PROBLEM DESCRIPTION: Reproduce the data below line by line, from its first line to the line with "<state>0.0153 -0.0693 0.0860", both included, and nothing past that point.

EXERCISE DATA:
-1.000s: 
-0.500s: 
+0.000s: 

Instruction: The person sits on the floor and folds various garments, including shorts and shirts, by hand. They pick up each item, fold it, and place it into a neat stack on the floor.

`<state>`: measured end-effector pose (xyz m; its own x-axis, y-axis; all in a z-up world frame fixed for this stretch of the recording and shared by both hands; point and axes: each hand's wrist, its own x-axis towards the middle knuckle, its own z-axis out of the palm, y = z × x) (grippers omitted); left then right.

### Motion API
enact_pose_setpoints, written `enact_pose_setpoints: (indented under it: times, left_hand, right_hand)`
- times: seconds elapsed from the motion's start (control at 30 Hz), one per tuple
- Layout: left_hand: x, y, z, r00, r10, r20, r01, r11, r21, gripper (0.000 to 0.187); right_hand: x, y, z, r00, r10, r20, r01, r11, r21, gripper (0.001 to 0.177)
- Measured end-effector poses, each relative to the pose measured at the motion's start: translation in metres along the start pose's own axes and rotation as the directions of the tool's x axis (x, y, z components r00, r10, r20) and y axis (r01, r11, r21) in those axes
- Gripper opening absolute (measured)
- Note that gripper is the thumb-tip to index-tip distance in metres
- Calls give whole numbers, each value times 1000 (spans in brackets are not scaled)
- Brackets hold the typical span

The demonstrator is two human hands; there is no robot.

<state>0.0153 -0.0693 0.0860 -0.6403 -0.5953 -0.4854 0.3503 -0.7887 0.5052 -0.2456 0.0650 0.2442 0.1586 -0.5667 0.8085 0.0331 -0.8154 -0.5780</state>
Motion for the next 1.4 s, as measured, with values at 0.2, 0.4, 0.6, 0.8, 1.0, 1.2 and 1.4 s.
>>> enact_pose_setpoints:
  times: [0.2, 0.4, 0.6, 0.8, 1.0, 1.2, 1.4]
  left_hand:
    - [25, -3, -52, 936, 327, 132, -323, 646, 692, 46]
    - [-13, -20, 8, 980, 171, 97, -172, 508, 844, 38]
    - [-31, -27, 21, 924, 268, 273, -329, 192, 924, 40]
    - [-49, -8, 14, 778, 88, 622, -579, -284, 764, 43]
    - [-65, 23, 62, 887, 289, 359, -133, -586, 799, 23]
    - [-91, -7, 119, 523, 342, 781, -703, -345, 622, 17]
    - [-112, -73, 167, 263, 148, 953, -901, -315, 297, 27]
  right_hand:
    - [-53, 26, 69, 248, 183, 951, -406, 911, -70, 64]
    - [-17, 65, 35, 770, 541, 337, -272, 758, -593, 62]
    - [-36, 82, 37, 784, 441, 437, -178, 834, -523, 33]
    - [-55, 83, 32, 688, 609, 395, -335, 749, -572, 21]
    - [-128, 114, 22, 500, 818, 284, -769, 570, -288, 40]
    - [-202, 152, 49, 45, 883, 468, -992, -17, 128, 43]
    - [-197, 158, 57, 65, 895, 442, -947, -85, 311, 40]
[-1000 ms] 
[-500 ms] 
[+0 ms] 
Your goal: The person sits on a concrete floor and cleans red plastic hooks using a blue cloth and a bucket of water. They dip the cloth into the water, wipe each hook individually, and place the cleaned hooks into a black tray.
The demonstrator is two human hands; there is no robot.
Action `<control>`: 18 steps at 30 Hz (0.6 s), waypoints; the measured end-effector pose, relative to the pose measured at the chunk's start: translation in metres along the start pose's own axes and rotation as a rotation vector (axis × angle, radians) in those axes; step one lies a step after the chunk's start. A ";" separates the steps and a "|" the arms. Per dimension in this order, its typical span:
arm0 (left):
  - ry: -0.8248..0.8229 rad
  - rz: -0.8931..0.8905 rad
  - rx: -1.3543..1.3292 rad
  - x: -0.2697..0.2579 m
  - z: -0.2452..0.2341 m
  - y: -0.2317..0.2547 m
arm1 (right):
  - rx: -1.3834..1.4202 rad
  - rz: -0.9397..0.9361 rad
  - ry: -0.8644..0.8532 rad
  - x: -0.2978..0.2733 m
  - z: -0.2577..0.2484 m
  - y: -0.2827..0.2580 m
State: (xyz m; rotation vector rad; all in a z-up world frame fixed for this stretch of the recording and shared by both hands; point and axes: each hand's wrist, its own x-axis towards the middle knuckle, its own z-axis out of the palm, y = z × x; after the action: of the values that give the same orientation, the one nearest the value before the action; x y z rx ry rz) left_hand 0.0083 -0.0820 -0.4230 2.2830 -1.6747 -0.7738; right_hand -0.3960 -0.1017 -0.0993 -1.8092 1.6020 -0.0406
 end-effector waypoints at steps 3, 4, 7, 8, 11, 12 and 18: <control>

RESULT BELOW:
-1.000s: 
-0.500s: 
+0.000s: 

Instruction: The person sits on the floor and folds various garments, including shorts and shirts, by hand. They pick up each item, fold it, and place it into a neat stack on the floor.

`<state>`: measured end-effector pose (xyz m; its own x-axis, y-axis; all in a z-up world frame fixed for this stretch of the recording and shared by both hands; point and axes: each hand's wrist, its own x-axis towards the middle knuckle, its own z-axis out of the palm, y = z × x) (grippers omitted); left then right.

### Motion API
enact_pose_setpoints, written `enact_pose_setpoints: (indented under it: times, left_hand, right_hand)`
- times: seconds elapsed from the motion's start (control at 30 Hz), one per tuple
- Layout: left_hand: x, y, z, r00, r10, r20, r01, r11, r21, gripper (0.000 to 0.187); right_hand: x, y, z, r00, r10, r20, r01, r11, r21, gripper (0.001 to 0.177)
- Measured end-effector poses, each relative to the pose measured at the motion's start: translation in metres along the start pose's own axes and rotation as the directions of the tool's x axis (x, y, z components r00, r10, r20) and y axis (r01, r11, r21) in those axes
- Gripper opening absolute (measured)
- Note that gripper is the thumb-tip to index-tip distance in metres
- Calls give whole numbers, each value times 1000 (spans in brackets are not scaled)
- Brackets hold the typical span

The demonstrator is two human hands; there is no robot.

<state>0.0153 -0.0693 0.0860 -0.6403 -0.5953 -0.4854 0.3503 -0.7887 0.5052 -0.2456 0.0650 0.2442 0.1586 -0.5667 0.8085 0.0331 -0.8154 -0.5780</state>

This answer has now been given in full.